Bücher online kostenlos Kostenlos Online Lesen
Zeitstop 1704

Zeitstop 1704

Titel: Zeitstop 1704
Autoren: A. E. van Vogt
Vom Netzwerk:
 
1.
     
    Das fallende Objekt drang in die Erdzeit ein und befand sich in der Erdatmosphäre. Es war das Jahr 1704 irdischer Zeitrechnung, und der Ort war der Himmel über der Karibik an einem der üblichen, drückend heißen Nachmittage. Auf dem Wasser trieb ein Schiff, doch ob es sich bewegte, ob seine windgeblähten Segel es vorantrieben, war während der kurzen Zeitspanne des Fallens aus der obersten Atmosphärenschicht in die Wellen von dem Objekt aus nicht zu erkennen.
    Auf dem Schiff hatte der größte Teil der Besatzung im Schatten der Segel Schutz vor der glühenden Sonne gesucht und sah so das fallende Raumschiff nicht. Nur der Pirat Figarty schaute in seine Richtung. Er war ein kleiner, drahtiger Bursche mit einem Rattengesicht und, wie die meisten seiner Art, nicht übermäßig klug.
    Etwa sieben Sekunden beobachtete Figarty das stürzende Objekt. Erst dann reagierte seine Motorik. Er drehte sich von der Steuerbordreling um und rannte benommen zum Bug. Er hatte Glück, daß er sich in seinem panischen Lauf nicht mehr als die Zehe anschlug. Aber ihm genügte das schon. Er hüpfte wie ein Wahnsinniger auf dem linken Fuß, während er den rechten einmal mit der Linken, dann mit der Rechten umklammerte. Dabei stieß er rauhe Verwünschungen aus und deutete gleichzeitig (einmal mit der einen, dann der anderen augenblicklich freien Hand) auf das fallende Objekt und brüllte sich die Kehle aus, um möglichst viele herbeizurufen, damit sie sehen konnten, was er sah.

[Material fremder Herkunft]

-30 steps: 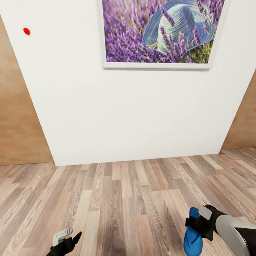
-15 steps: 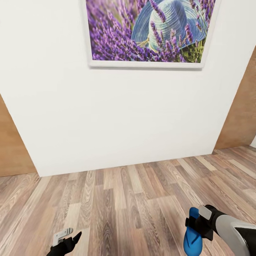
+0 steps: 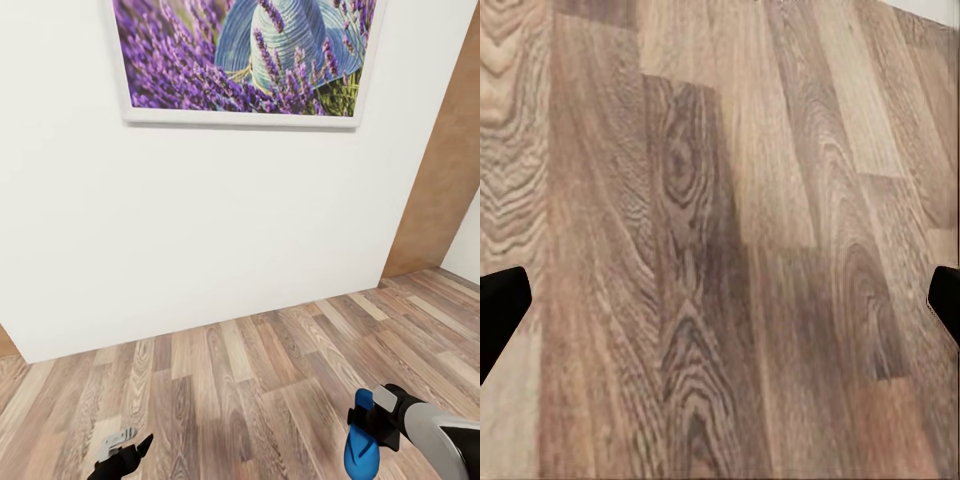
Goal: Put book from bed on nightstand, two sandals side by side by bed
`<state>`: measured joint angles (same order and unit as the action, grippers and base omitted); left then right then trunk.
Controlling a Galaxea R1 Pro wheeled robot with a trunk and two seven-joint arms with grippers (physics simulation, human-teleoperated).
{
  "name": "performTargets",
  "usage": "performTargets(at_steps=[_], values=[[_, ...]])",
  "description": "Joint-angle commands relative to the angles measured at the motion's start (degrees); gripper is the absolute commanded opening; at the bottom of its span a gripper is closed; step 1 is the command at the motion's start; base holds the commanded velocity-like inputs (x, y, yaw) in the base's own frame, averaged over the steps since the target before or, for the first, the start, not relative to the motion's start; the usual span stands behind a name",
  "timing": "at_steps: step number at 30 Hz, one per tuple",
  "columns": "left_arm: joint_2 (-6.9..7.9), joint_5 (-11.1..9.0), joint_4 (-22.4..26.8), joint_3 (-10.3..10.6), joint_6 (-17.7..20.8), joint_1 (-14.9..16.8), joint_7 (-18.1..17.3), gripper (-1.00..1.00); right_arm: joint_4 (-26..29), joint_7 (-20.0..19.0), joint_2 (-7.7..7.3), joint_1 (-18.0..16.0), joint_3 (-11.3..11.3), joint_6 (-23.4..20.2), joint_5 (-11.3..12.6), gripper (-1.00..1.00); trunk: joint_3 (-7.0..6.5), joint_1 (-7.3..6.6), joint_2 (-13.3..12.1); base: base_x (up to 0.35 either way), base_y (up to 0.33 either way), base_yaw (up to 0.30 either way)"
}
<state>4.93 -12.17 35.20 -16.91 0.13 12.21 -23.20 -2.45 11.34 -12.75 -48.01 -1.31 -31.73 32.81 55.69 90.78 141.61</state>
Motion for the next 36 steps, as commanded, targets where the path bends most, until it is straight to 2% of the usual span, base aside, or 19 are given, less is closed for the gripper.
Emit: performTargets(at_steps=[1,36], values=[[0.00,-0.3,0.0,-0.1,0.0,0.0,-0.3,1.00,-0.1,0.3,0.01,-0.1,-0.1,0.0,0.4,-1.00,0.06,0.02,0.0,0.286,0.000,-0.207],[0.00,-0.3,0.0,-0.1,0.0,0.0,-0.3,1.00,-0.1,0.4,0.02,-0.1,-0.1,-0.1,0.4,-1.00,0.06,0.02,0.0,0.285,0.000,-0.207]])
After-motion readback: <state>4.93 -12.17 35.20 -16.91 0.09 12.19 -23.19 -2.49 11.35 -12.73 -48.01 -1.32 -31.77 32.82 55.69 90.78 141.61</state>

    Das irre Geschrei brach die friedliche Stille auf dem Piratenschiff und drang bis selbst in die letzte Kabine. Die herbeieilende Mannschaft starrte verblüfft auf den hüpfenden, fluchenden Figarty, und keinem wurde klar, daß die abwechselnd fuchtelnden Arme in eine bestimmte Richtung zu deuten versuchten.
    Während dieser kostbaren Sekunden fiel das Objekt immer tiefer, wurde größer, und seine ovale Form war genau zu erkennen, ehe es am Rand des Horizonts im Meer versank.

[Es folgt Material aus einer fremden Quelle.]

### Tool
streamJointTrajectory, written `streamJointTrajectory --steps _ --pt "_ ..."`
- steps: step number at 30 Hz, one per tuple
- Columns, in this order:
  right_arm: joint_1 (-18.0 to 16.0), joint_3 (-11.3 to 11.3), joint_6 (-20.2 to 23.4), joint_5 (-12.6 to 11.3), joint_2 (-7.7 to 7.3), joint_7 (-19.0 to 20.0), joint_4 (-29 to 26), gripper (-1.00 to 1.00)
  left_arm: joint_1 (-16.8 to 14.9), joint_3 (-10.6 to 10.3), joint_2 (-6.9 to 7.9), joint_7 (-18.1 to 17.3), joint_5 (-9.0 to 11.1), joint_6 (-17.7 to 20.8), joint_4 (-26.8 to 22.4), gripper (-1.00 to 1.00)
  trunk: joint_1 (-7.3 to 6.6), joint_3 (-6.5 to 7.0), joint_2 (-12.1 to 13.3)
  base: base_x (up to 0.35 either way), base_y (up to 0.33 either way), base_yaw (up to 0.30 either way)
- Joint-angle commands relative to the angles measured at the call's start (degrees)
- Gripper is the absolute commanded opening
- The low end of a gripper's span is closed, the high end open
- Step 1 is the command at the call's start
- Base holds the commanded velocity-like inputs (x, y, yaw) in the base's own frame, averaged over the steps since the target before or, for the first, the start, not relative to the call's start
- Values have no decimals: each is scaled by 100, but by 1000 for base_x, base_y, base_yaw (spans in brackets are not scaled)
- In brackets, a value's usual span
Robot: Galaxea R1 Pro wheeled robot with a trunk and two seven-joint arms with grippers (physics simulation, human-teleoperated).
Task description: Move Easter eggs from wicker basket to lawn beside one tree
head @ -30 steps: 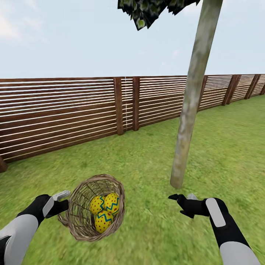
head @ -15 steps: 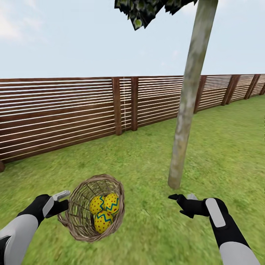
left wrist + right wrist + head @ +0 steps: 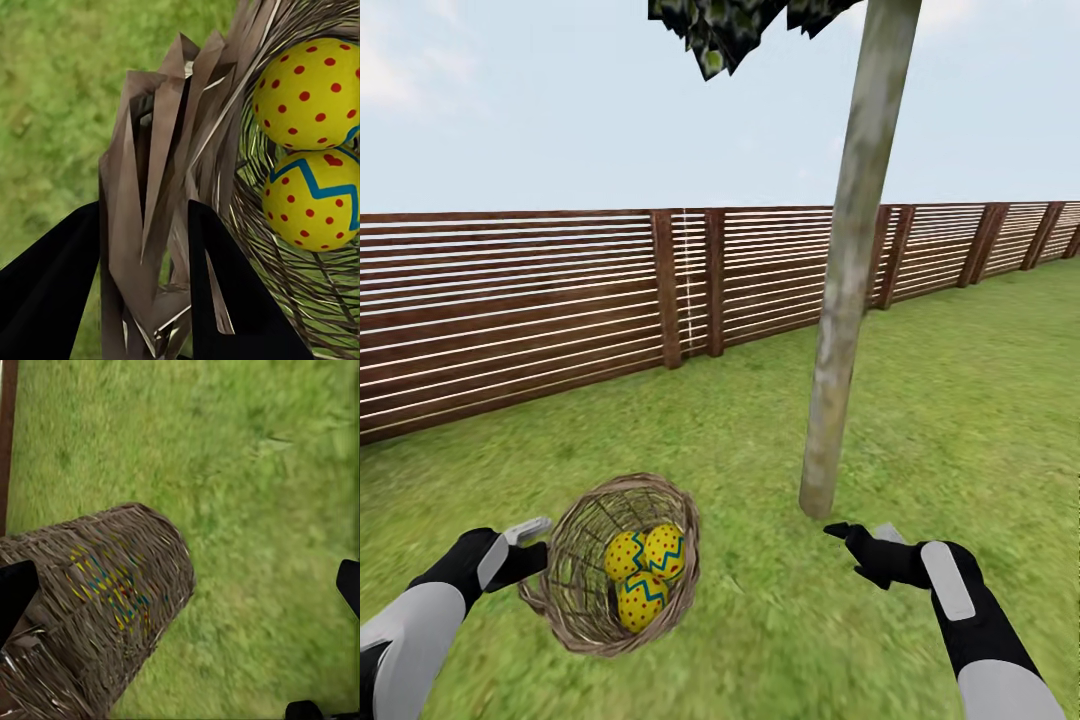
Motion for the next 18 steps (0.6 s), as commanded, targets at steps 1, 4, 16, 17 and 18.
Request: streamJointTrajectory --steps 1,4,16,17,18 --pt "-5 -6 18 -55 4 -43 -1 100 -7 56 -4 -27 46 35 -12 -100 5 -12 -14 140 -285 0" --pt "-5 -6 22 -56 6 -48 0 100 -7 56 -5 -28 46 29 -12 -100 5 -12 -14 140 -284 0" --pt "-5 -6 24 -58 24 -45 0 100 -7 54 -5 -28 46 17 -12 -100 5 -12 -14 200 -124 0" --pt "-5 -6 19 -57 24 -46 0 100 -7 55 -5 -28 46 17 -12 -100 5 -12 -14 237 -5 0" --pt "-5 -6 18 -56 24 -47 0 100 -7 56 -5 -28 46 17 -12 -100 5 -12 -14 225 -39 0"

    Fast im gleichen Augenblick, als der Kapitän an Deck kam, verengten sich die dunklen Augen des Ersten Offiziers Shradd. Fluchend packte er Figarty an der Schulter und brüllte: »Bist du verrückt geworden?«
    Es war Figartys Pech, daß inzwischen nichts mehr zu sehen und außer ihm tatsächlich niemand auf das fallende Objekt aufmerksam geworden war. Denn nun richtete sich die Wut der gesamten, aus ihrer Nachmittagsruhe aufgescheuchten Mannschaft gegen ihn. Figarty sah die Drohung in den Augen der Männer. Noch ehe er sich in Sicherheit bringen konnte, hatte Großkopf ihm bereits einen Tritt versetzt, daß er durch die Luft flog und schreiend auf dem Hintern landete. Doch ehe die anderen sich auf ihn stürzen konnten, ergriff er im Zickzackkurs die Flucht, mit der aufgebrachten Meute hinter ihm her.

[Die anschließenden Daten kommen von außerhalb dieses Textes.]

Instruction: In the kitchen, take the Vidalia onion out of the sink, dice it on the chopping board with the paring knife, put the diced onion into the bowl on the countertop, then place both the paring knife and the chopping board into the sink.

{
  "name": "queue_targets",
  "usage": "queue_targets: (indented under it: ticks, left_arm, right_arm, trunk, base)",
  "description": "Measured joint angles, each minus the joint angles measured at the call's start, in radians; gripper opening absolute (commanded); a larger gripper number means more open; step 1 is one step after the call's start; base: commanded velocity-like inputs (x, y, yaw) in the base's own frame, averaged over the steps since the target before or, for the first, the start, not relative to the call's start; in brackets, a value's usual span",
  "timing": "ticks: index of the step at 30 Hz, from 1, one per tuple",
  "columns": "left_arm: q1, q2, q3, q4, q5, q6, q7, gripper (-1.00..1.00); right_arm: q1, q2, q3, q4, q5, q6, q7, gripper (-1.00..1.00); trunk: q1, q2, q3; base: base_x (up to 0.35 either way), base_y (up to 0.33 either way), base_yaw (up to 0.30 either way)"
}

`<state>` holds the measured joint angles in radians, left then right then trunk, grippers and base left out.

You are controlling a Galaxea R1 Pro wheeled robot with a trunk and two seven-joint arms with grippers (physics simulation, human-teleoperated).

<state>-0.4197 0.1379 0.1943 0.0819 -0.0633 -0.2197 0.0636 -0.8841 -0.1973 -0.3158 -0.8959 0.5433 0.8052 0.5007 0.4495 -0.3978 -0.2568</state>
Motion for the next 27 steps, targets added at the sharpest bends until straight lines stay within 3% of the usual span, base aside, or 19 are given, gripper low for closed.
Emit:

    Nur die Baritonstimme des Kapitäns rettete ihn vor einem traurigen Geschick. Der Kapitän war einer der ehemaligen Adeligen, die die Umstände jener Zeit zu verbitterten Piraten gemacht hatten. Es störte ihn nicht, hin und wieder zuzulassen, daß seine Besatzung einen der Mannschaft, der sich in die Nesseln gesetzt hatte, in ihrer Wut umbrachte. Manchmal allerdings gestattete er es nicht – so wie heute.
    »Laßt ihn in Ruhe! Ich will ihn mir vornehmen!« brüllte er mit einer Stimme, die sich bei vielen politischen Versammlungen durchgesetzt hatte. Er nahm Figarty mit in seine Kabine und hörte sich die verworrene Geschichte über ein riesiges Ding an, das aus dem Himmel ins Wasser gestürzt war. Fletcher war ein gebildeter Mann, und so hatte er von fallenden Meteoriten gehört. Derart interpretierte er den abergläubischen Bericht von Rattengesicht.
    Auch der Erste war auf die laut ausgesprochene Einladung – laut deshalb, damit auch alle sie hören konnten – in die Kapitänskabine gekommen. Er schaute den bedauernswerten kleinen Mann finster an. »Das wirst du doch denen da oben nicht weismachen wollen?« fragte er drohend.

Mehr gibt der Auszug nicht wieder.